The abbreviation for thundershowers in aviation weather reports and forecasts is TSRA, which stands for "ThunderStorms and RAin." As boring as that little bit of trivia may be, real life thunderstorms certainly get your attention when you are airborne or planning to become airborne. TSRA figured into today's return flight Grantley Adams International Airport in Barbados.
The replacement starter for the right engine arrived a day earlier than FedEx said it would. This was made possible by knowing someone who knew someone who worked for FedEx. Having someone who had an intimate knowledge of how packages clear customs didn't hurt either. So Roy, our local FAA-certificated mechanic, had the new part installed, tested, and signed off by 11am. Roy has over 30 years of experience working on all sorts of aircraft. After finishing the installation, Roy did a thorough walk-around inspection of the aircraft. I'd say he falls into the category of "excellent mechanic."
The flight to Barbados was mostly uneventful, with just a bit of cloud dodging here and there. The last 100 miles or so of this route put us just over 50 miles from the nearest island, but we were on top of the clouds much of the time and that seems to reduce one's awareness of these matters. A partial panel (attitude indicator and HSI covered) ILS to runway 9 was performed by the aircraft owner under the hood since we were in mostly visual conditions. After landing, ground instructed us to taxi to a gate area, but we were not at the main terminal per se and there was no jetway waiting for us.
This airport is much more GA friendly and organized that Trinidad. Everything went very smoothly once we were on the ground because we had arranged a handling service for the price of $170. I called them 20 miles out and the service was waiting for us. They arranged fuel, took our gendec paperwork, processed it, filed our flight plan and got us access to the main terminal so we could have a snack.
I had an uneasy feeling about the towering cumulus clouds that appeared to be closing in on the airport from the east. When we got back to the airplane and prepared to depart, the sunshine was gone, the wind had picked up, and a steady rain had begun falling. The Barbados Terminal Area Forecast called for a 40% probability of TSRA within a 18 hour period, but there was nothing more specific. We received taxi instructions and our clearance, then made our way to the runway. We were told to hold short at the second entrance to the runway from the end. We did our run-up there and I noticed an American Airlines jet was sitting on the runway in position, behind where we would enter the runway. I still didn't like the idea of departing with so little weather information.
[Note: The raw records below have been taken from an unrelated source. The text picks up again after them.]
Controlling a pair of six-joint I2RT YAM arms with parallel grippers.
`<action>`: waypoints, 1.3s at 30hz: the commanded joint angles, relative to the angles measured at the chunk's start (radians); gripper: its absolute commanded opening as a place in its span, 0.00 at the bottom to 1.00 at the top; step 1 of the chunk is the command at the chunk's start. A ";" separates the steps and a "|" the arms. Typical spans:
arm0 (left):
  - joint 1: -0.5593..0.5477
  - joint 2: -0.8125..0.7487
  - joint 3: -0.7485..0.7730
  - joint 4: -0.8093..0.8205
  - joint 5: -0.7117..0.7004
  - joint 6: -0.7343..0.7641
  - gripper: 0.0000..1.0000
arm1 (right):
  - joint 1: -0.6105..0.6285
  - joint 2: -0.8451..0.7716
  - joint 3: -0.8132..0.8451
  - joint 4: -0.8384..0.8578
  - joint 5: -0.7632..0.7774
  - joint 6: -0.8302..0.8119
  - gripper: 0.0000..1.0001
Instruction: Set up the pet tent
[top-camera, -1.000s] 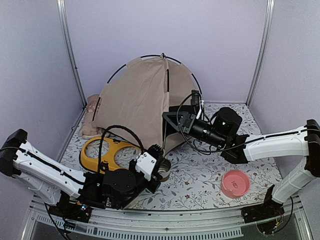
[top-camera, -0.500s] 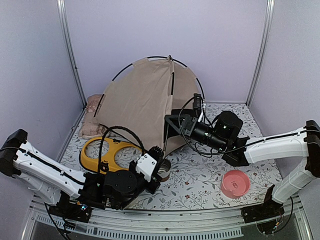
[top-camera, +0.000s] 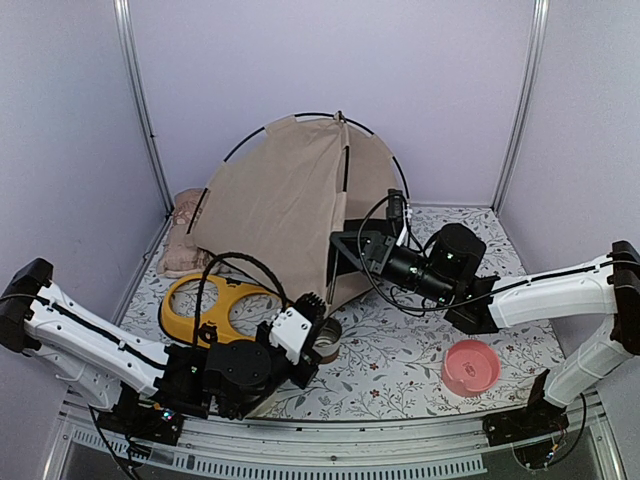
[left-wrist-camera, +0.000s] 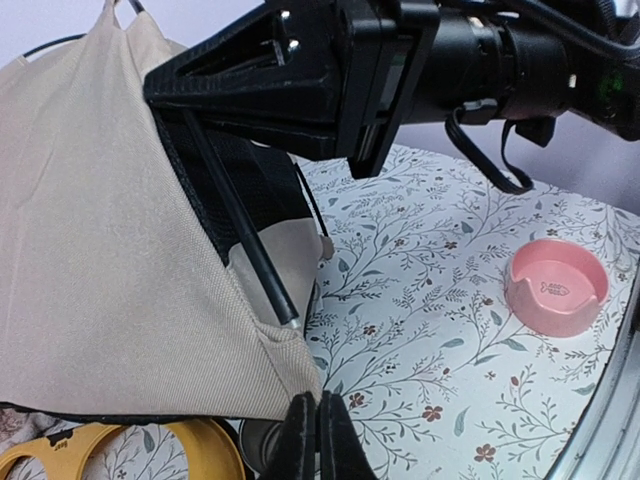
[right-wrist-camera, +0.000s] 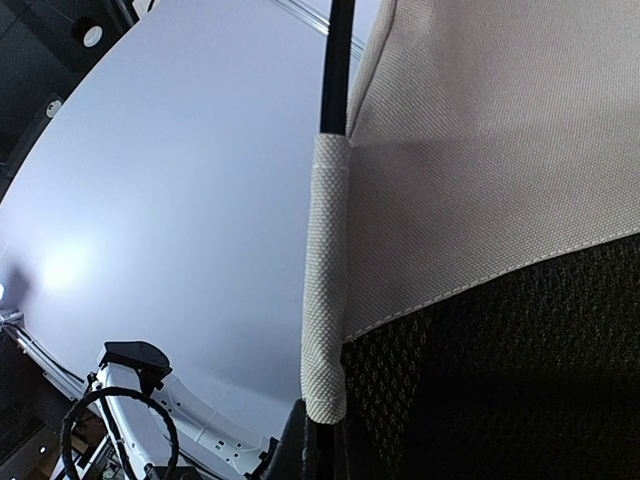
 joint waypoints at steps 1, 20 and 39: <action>-0.017 -0.018 -0.009 -0.009 0.069 -0.018 0.00 | -0.026 -0.020 -0.005 -0.005 0.021 -0.001 0.00; 0.003 -0.032 -0.009 0.011 0.093 0.010 0.00 | -0.006 0.007 -0.039 -0.015 -0.004 0.041 0.00; -0.007 -0.049 -0.038 -0.010 0.153 0.030 0.00 | -0.012 0.035 0.047 -0.058 -0.013 0.006 0.00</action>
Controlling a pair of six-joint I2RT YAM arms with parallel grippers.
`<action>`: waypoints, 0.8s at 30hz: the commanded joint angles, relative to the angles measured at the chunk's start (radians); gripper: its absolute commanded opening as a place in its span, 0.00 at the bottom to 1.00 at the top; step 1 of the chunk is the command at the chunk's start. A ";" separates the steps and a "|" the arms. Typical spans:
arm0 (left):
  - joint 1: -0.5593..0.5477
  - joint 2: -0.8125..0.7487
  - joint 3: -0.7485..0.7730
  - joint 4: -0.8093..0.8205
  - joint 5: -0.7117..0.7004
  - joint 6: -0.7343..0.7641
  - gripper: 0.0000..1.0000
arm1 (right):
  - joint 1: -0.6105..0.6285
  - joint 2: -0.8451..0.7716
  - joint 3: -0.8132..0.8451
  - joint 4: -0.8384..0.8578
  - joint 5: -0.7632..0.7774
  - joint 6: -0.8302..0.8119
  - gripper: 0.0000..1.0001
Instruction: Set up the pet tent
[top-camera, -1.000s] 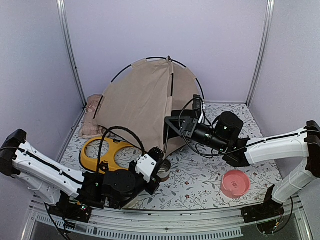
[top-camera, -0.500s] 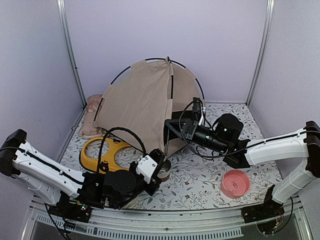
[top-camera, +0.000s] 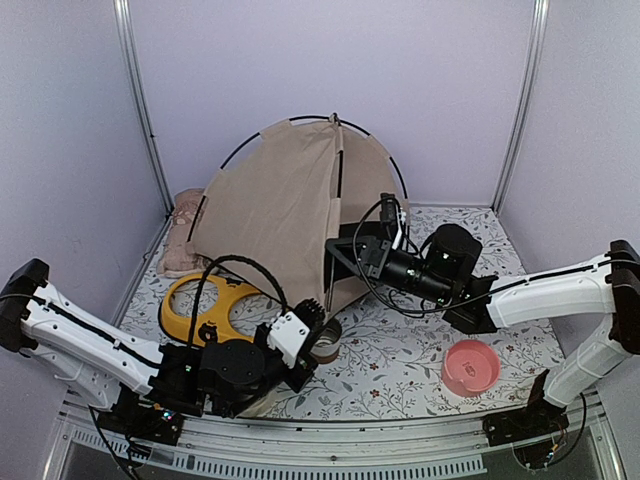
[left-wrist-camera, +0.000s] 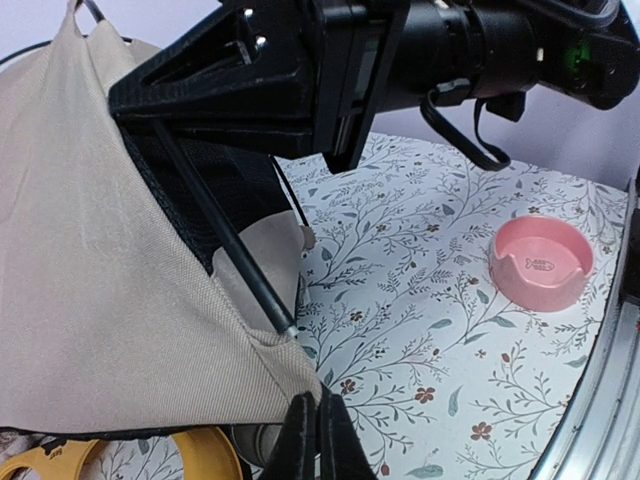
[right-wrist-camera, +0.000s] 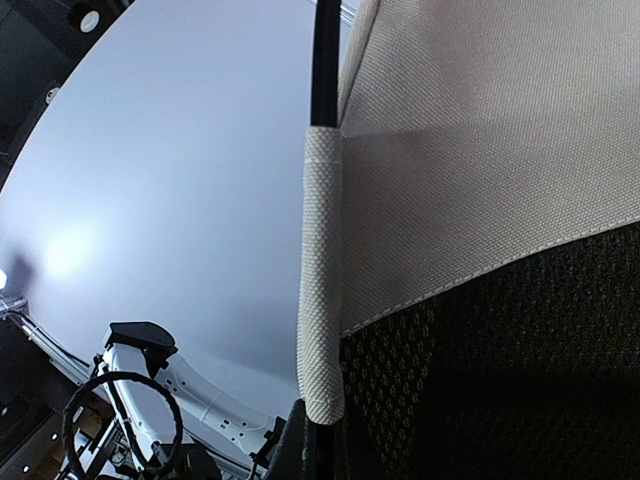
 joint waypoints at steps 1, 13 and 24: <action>-0.016 -0.015 -0.003 0.008 0.080 0.012 0.00 | -0.015 0.034 0.053 -0.036 0.038 -0.015 0.00; -0.018 -0.015 0.002 0.017 0.078 0.028 0.00 | -0.014 0.048 0.059 -0.057 0.026 -0.028 0.00; -0.015 -0.041 -0.007 0.046 0.043 0.021 0.00 | -0.017 0.043 0.032 -0.061 0.022 -0.025 0.00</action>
After the run-up, we called for departure and were told to standby. The tower asked American if there were ready to go. They said not yet, they were reviewing their weather radar returns. The tower then cleared us for takeoff and I said we'd like to wait and we'd also like to know what American was seeing on their radar. The American crew told us there were three different cells: One to the east, one northeast, and one to the south. They were trying to work out a strategy for picking their way through the mess. I thanked them and looking to the south and west, thought I saw a way out for us.
I told the tower we were ready and we did a sort of right downwind departure fairly close to the runawy. We went through some clouds and then came out in a cloud canyon of sorts. It was a clear shot to the west, so that's what we asked for. The controller kept offering us a turn right on course, but there was a large build-up to our right. I said we'd have to proceed west for another 10 miles before we could turn. In general, most of the tropical thunderstorms I've seen on this trip have been isolated and easy to spot and avoid if you are in visual conditions. Get in the clouds with no radar and no XM weather and you're really rolling the dice.
We picked our way to the west, remaining in the clear and gradually turning northwest as we passed the larger build-ups. We heard the American flight depart and they asked for several deviations as they made their way to the east before turning northwest. Eventually we got a climb to level 080 and soon we were able to join Amber 628, our assigned airway. It was just a 25 mile deviation or so. As I heard the American flight get a frequency change, I wished there had been another opportunity to thank them again for their assistance. Now to the northwest about 50 miles, we had perspective on what we had avoided (though the wide angle lens on my camera doesn't really convey the scale very well).
The flight back was over mostly scatter clouds and the 12 DME ARC RWY 07 approach (again partial panel) into V.C. Bird went pretty well. I probably have just one more flight tomorrow, then my pilot duties on this trip will complete, we'll be on an American Airlines flight to San Juan, and this trip will become one unforgettable memory.